━━━━━ DATA LISTING

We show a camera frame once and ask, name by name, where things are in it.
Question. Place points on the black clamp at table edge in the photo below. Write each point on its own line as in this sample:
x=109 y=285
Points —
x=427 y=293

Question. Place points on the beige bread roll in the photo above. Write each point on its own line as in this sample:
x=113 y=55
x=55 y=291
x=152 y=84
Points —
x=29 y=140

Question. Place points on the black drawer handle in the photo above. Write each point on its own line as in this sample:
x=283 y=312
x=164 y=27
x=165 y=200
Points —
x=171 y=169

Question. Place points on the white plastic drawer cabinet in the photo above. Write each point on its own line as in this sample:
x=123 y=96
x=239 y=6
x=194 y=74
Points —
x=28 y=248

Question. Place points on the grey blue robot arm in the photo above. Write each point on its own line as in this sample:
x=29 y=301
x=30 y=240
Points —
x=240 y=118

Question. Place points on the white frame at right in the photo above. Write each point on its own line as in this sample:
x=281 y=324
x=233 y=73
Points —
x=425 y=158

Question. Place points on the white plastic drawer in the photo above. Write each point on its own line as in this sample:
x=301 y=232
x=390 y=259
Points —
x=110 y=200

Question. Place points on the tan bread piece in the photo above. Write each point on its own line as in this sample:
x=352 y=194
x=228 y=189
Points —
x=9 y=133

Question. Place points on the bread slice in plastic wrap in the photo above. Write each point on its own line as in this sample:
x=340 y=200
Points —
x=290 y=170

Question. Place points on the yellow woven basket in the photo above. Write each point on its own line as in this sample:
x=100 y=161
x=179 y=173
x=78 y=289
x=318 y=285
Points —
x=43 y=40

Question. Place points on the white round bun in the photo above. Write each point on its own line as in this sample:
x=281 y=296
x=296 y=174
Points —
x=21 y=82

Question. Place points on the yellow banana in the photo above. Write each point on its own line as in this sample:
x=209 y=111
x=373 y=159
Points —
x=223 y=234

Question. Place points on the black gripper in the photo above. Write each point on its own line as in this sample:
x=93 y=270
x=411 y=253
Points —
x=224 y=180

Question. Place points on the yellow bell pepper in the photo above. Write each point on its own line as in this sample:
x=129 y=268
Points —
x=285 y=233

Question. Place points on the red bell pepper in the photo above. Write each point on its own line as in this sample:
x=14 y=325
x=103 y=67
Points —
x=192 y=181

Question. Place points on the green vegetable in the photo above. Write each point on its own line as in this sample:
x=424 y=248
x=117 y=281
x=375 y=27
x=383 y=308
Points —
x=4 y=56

━━━━━━━━━━

▸ **HOW TO COMPLETE THIS TASK**
In full and word for word, repeat the records.

▸ **ANSWER SPACE**
We show a camera frame once and ask, name by name, where things are in it.
Question. Place points on the black clamp at table edge in the photo below. Write each point on its own line as in this sample:
x=109 y=285
Points —
x=427 y=293

Question. Place points on the beige bread roll in the photo above. Write each point on its own line as in this sample:
x=113 y=55
x=55 y=291
x=152 y=84
Points —
x=29 y=140

Question. Place points on the black drawer handle in the photo above. Write each point on its own line as in this sample:
x=283 y=312
x=164 y=27
x=165 y=200
Points —
x=171 y=169

Question. Place points on the white plastic drawer cabinet in the photo above. Write each point on its own line as in this sample:
x=123 y=96
x=239 y=6
x=194 y=74
Points —
x=28 y=248

Question. Place points on the grey blue robot arm in the photo above. Write each point on its own line as in this sample:
x=29 y=301
x=30 y=240
Points —
x=240 y=118

Question. Place points on the white frame at right in the photo above. Write each point on its own line as in this sample:
x=281 y=324
x=233 y=73
Points —
x=425 y=158

Question. Place points on the white plastic drawer in the photo above. Write each point on its own line as in this sample:
x=301 y=232
x=390 y=259
Points —
x=110 y=200

Question. Place points on the tan bread piece in the photo above. Write each point on its own line as in this sample:
x=352 y=194
x=228 y=189
Points —
x=9 y=133

Question. Place points on the bread slice in plastic wrap in the photo above. Write each point on its own line as in this sample:
x=340 y=200
Points —
x=290 y=170

Question. Place points on the yellow woven basket in the photo above. Write each point on its own line as in this sample:
x=100 y=161
x=179 y=173
x=78 y=289
x=318 y=285
Points —
x=43 y=40

Question. Place points on the white round bun in the photo above. Write each point on its own line as in this sample:
x=281 y=296
x=296 y=174
Points —
x=21 y=82

Question. Place points on the yellow banana in the photo above. Write each point on its own line as in this sample:
x=209 y=111
x=373 y=159
Points —
x=223 y=234

Question. Place points on the black gripper in the photo above. Write each point on its own line as in this sample:
x=93 y=270
x=411 y=253
Points —
x=224 y=180

Question. Place points on the yellow bell pepper in the photo above. Write each point on its own line as in this sample:
x=129 y=268
Points —
x=285 y=233

Question. Place points on the red bell pepper in the photo above. Write each point on its own line as in this sample:
x=14 y=325
x=103 y=67
Points —
x=192 y=181

Question. Place points on the green vegetable in the photo above. Write each point on its own line as in this sample:
x=424 y=248
x=117 y=281
x=375 y=27
x=383 y=308
Points —
x=4 y=56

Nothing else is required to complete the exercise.